**Exercise goal**:
Copy, from the entries below, each line where the word "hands" can be found.

_ _ _ _

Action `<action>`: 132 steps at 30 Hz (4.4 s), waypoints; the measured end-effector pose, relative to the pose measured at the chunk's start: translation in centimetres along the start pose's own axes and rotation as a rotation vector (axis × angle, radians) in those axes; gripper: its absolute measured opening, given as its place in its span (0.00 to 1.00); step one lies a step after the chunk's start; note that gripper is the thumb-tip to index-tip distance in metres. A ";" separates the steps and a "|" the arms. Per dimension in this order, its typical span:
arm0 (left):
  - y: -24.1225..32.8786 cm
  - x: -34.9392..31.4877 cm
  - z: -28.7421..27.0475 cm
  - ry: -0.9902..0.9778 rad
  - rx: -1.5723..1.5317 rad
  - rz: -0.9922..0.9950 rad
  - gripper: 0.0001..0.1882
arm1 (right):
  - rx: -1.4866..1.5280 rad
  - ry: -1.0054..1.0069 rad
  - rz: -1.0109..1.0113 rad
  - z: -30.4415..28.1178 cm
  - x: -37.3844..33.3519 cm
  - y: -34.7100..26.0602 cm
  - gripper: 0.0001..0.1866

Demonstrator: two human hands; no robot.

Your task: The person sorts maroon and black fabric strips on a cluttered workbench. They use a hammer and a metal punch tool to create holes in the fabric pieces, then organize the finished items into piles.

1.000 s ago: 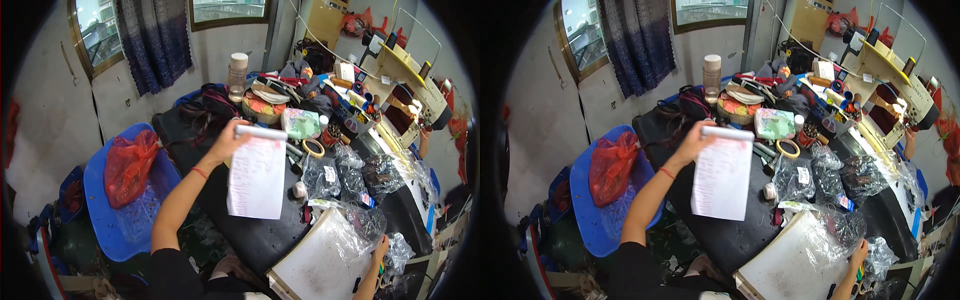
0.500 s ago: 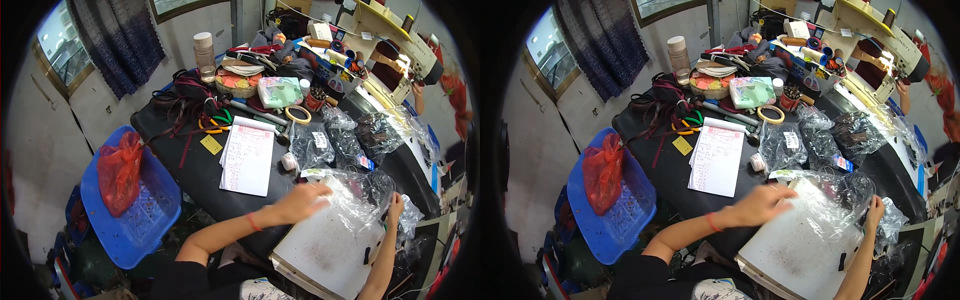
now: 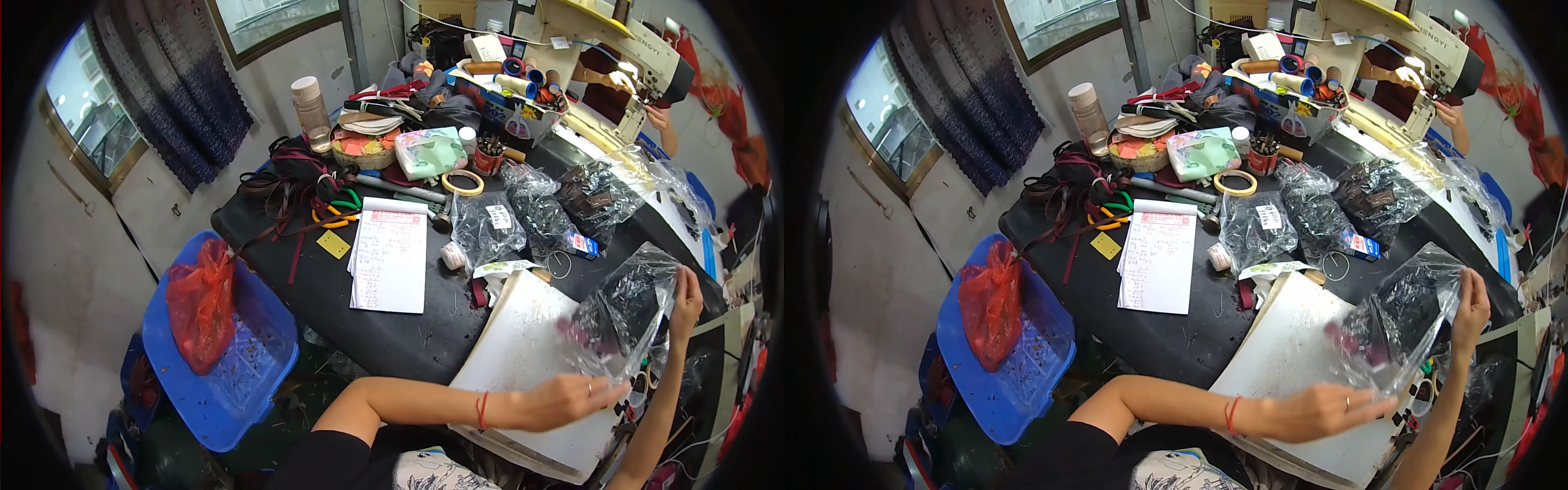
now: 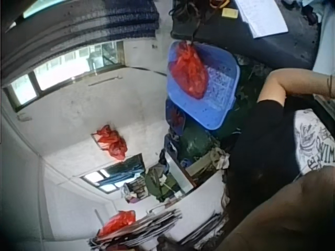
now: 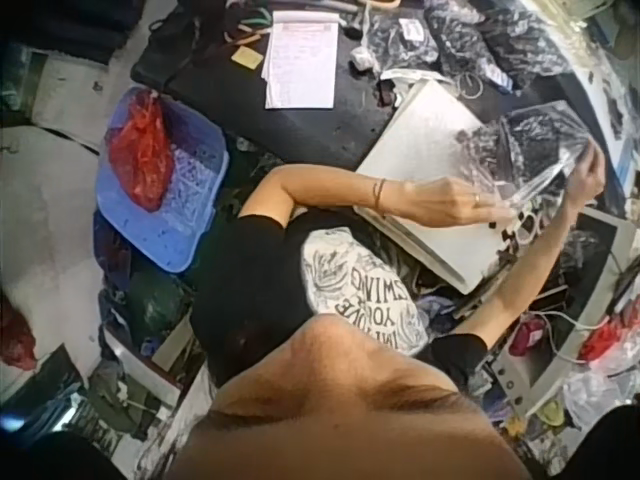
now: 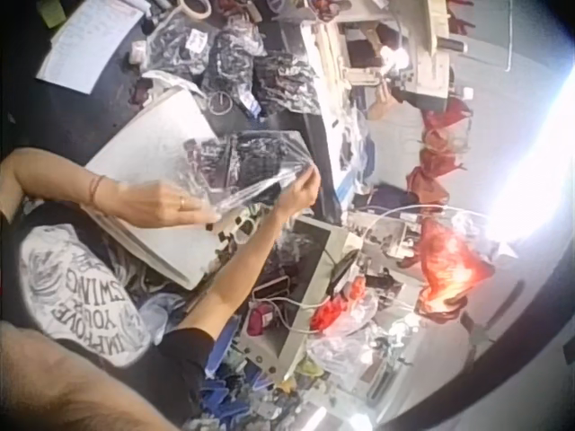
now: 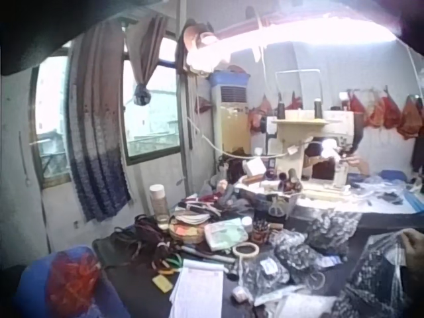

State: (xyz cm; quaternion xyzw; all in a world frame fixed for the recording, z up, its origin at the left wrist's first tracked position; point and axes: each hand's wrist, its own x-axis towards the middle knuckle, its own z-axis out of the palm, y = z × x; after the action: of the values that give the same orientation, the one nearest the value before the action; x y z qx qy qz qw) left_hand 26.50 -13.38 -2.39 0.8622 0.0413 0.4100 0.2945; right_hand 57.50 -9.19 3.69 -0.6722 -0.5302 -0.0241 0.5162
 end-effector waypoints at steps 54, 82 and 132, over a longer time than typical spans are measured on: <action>-6.3 -5.6 -8.6 -0.157 0.232 -0.399 0.20 | -1.529 0.392 -0.350 -17.6 -5.0 -4.0 0.22; -24.5 16.3 -10.7 0.540 0.170 -0.479 0.09 | -0.868 -0.038 -0.043 -4.6 -4.5 3.8 0.11; -2.1 -3.9 -7.4 0.136 -0.434 -0.664 0.11 | -0.195 -0.399 -0.225 8.8 -9.4 -10.3 0.09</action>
State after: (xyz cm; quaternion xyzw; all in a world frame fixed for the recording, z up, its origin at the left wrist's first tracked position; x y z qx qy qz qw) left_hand 18.83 -9.35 -2.54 0.6907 0.2492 0.3478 0.5829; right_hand 41.30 -10.36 0.99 -0.6473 -0.6881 0.0007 0.3279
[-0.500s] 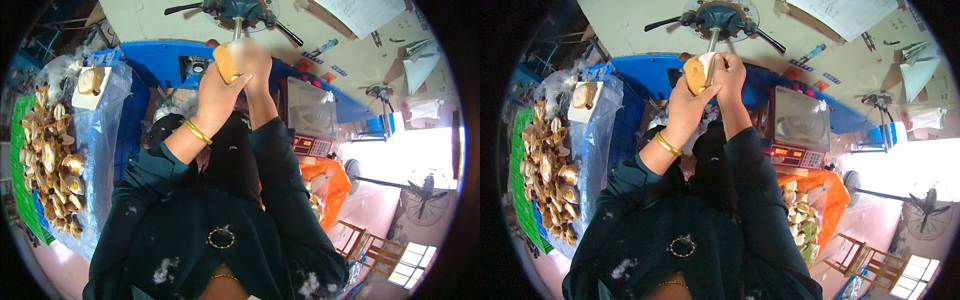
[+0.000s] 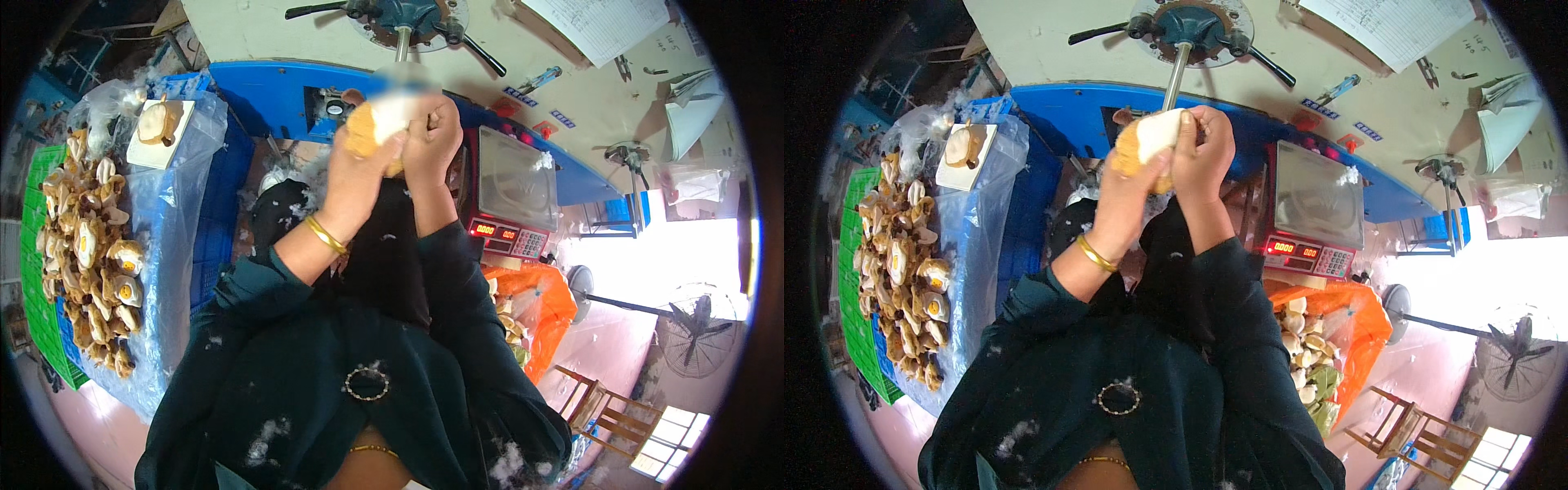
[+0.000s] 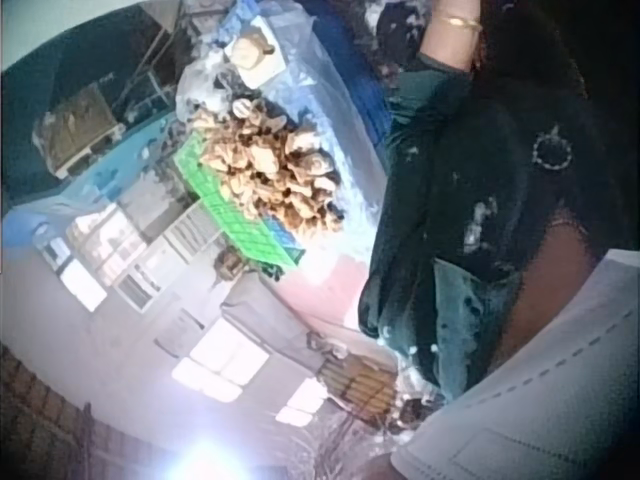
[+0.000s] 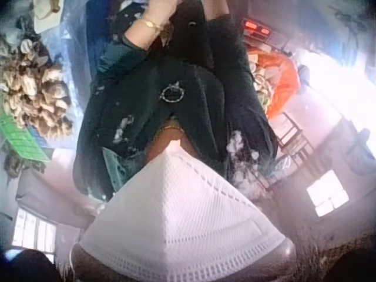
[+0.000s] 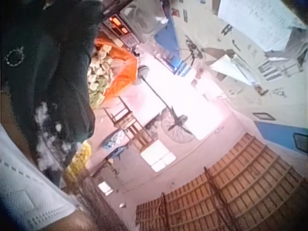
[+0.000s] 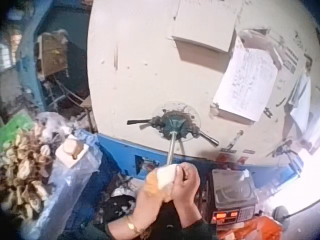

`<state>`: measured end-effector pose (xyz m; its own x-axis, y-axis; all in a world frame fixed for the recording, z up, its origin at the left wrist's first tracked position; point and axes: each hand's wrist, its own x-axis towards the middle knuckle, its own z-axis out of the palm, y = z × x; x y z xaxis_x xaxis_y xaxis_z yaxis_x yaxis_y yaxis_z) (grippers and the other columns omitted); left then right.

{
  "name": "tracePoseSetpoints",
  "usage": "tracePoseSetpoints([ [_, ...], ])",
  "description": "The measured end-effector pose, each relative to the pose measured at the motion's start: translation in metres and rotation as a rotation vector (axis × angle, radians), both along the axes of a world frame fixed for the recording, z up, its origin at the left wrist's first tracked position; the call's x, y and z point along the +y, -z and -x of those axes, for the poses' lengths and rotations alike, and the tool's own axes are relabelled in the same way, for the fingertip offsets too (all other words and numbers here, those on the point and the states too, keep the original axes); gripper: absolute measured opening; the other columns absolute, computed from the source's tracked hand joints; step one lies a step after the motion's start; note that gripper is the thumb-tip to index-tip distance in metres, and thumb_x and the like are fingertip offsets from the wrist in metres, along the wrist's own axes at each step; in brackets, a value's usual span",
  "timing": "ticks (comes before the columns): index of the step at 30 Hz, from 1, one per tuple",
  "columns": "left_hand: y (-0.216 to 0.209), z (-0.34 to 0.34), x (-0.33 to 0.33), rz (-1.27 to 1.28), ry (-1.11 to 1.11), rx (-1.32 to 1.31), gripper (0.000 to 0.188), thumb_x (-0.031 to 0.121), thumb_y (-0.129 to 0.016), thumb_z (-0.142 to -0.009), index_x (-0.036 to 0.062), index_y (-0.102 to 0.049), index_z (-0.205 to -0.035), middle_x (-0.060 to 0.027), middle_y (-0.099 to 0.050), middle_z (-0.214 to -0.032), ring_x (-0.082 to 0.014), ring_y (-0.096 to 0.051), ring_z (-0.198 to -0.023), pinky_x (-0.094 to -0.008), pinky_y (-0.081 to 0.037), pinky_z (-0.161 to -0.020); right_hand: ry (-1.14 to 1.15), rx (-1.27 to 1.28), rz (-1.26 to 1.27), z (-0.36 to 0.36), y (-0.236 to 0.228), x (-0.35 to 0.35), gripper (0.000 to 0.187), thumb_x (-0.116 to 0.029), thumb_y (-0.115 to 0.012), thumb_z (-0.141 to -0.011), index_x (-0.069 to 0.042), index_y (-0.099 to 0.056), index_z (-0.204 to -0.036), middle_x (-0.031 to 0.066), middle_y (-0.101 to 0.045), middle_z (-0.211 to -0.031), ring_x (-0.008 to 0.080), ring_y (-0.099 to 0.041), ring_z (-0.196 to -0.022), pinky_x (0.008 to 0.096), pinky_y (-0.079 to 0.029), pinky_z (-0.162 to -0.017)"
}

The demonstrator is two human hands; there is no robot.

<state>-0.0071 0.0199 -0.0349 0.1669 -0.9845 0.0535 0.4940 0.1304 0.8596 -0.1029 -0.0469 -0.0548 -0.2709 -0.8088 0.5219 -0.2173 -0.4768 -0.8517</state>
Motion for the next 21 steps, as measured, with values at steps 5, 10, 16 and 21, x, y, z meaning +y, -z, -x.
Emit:
tracePoseSetpoints([
  [5, -0.013, -0.037, -0.027, -0.237, 0.056, 0.23, 0.047, 0.024, -0.065, -0.093, -0.0111, -0.051, -0.122, -0.0149, -0.065, -0.108, -0.0212, -0.067, -0.096, -0.0319, -0.057, -0.079, 0.175, 0.327, 0.088, -0.015, -0.031, 0.016, 0.023, -0.021, -0.072, -0.084, -0.002, -0.06, -0.09, 0.0076, -0.057, -0.082, 0.0211, -0.057, -0.066, 0.0331, -0.048, -0.062],
  [10, -0.003, -0.05, -0.064, -0.188, 0.106, 0.153, 0.045, 0.025, -0.069, -0.091, -0.0127, -0.053, -0.111, -0.0176, -0.064, -0.103, -0.0198, -0.067, -0.086, -0.0302, -0.056, -0.07, -0.193, 0.01, -0.477, -0.017, -0.048, 0.019, 0.043, -0.031, -0.076, -0.081, 0.007, -0.066, -0.096, 0.011, -0.069, -0.089, 0.0167, -0.065, -0.077, 0.03, -0.051, -0.072],
  [16, 0.002, -0.044, -0.06, -0.109, 0.093, 0.078, 0.056, 0.035, -0.069, -0.09, -0.0142, -0.052, -0.111, -0.0187, -0.064, -0.101, -0.0191, -0.066, -0.083, -0.0298, -0.055, -0.069, -0.306, -0.258, -0.463, -0.026, -0.03, 0.008, 0.042, -0.028, -0.077, -0.082, 0.009, -0.066, -0.098, 0.0124, -0.07, -0.091, 0.0138, -0.065, -0.081, 0.028, -0.051, -0.072],
  [21, 0.003, -0.042, -0.044, -0.073, 0.07, -0.095, 0.062, 0.042, -0.068, -0.09, -0.0142, -0.052, -0.111, -0.0181, -0.064, -0.099, -0.0186, -0.065, -0.086, -0.0294, -0.054, -0.07, -0.329, -0.314, -0.468, -0.026, -0.035, 0.023, 0.038, -0.025, -0.077, -0.082, 0.008, -0.066, -0.098, 0.0118, -0.069, -0.093, 0.0134, -0.065, -0.081, 0.0277, -0.052, -0.071],
])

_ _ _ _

**Task solution**:
Demonstrator: two human hands; no robot.
The demonstrator is two human hands; there is no robot.

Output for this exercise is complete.